Una foto raccapricciante che scegliamo di non pubblicare su Avvenire.it e che, sottolinea il sito di informazione ucraino, denuncia la mancanza di sepolture dignitose, di personale per la traslazione dei cadaveri e “persino di obitori improvvisati” nella città che, rasa al suolo e strozzata da 3 mesi di guerra, da sola secondo le autorità ucraine conta almeno 20.000 morti.

Nel ritrovamento dei cadaveri nella discarica di un supermercato c’è la tragica sintesi della fine di una seppur discutibile civiltà. Il rispetto per i vivi è venuto meno da tempo, dal momento che la guerra con le sue atrocità altro non è che la indegna conclusione di un iter che inizia nell’ingiustizia seminata in tempi di pace (?), per proseguire nei rapporti di sfruttamento a danno dei poveri, intesi come singoli e come nazioni, per sboccare definitivamente nel massacro camuffato dal gioco macabro dell’offesa/difesa.
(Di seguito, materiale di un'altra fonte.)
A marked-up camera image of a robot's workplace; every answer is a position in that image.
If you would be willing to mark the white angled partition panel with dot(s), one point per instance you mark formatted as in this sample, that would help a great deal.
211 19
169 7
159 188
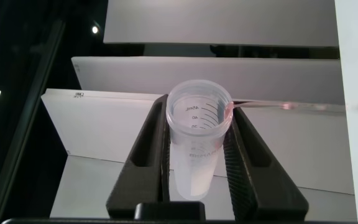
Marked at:
197 77

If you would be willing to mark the red pigment test tube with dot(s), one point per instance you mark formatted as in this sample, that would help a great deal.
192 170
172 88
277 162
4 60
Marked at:
197 174

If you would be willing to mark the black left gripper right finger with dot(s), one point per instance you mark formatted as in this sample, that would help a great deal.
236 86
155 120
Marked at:
266 183

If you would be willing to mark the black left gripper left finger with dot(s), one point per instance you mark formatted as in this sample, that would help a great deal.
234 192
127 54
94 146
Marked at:
145 174
Persino il rispetto per i cadaveri non esiste più: le fosse comuni sono troppo impegnative, meglio buttare il tutto in discariche consumistiche dove l’uomo è assimilato a packaging da eliminare. A ben pensarci il percorso può essere questo: da anonimo utente/consumatore ad anonima vittima/consumata. Questa ignobile fine del viaggio umano non è casuale, è la inevitabile conseguenza del considerare l’uomo e, se vogliamo ancor più la donna (a cui viene riservato il passaggio intermedio dello stupro), semplice carne, prima da commercio iniquo ed egoistico e poi da cannoni veri e propri.

In questo macabro ritrovamento di cadaveri mischiati a indifferenziati residui della grande distribuzione vediamo la fotografia emblematica di un disastro totale, segnato a valle dalla guerra, ma preparato a monte dalla non-pace costruita sull’ingiustizia nella distribuzione dei beni e sull’equilibrio nella scorpacciata delle armi. C’era una volta un mio carissimo amico che auspicava la fine del mondo con tanto di intervento di uno spazientito Padre Eterno. Faceva d’ogni erba delle cose che non vanno un fascio davanti al quale, dopo essere inorridito, si chiedeva: “Cosa aspetta Dio a buttare all’aria tutto; dopo averci salvato, ammetta di essersi sbagliato e ci distrugga…forse infatti è l’unico modo che gli resta per salvarci veramente”. Una visione apocalittica che ritorna sempre più d’attualità.

Gli alberi che cadono facendo un rumore assordante sono veramente troppi e tali da coprire il brusio della foresta che cresce. Non resta che sforzarsi di intravedere questa foresta fatta di piccole grandi gesta, non tanto delle pantomime della diplomazia dei potenti e dei loro scontri al vertice della follia, ma  di chi sa ancora allungare una mano (nonostante i divieti pandemici), regalare un bel sorriso (nonostante la triste valanga della cattiveria), dire una buona parola di vita (davanti alla morte che ci sovrasta), pensare bene (quando il male sembra avere il sopravvento), seminare un po’ d’amore (dove l’egoismo più sfrenato la fa da padrone).

Una mia simpatica coinquilina mi definisce un “poeta”, un po’per prendermi in giro, un po’ per rispettare la mia testarda nonviolenza anche a livello condominiale. Forse ha ragione. D’altra parte non so fare altro che ricorrere a questa riserva poetica. Faccio, come fin troppo spesso mi accade, il verso a mio padre. Quando qualcuno definiva assurda ed illusoria la risposta della religione cattolica ai misteri della vita, della morte e dell’aldila’, era solito rispondere  “Catni vùnna ti !!!”.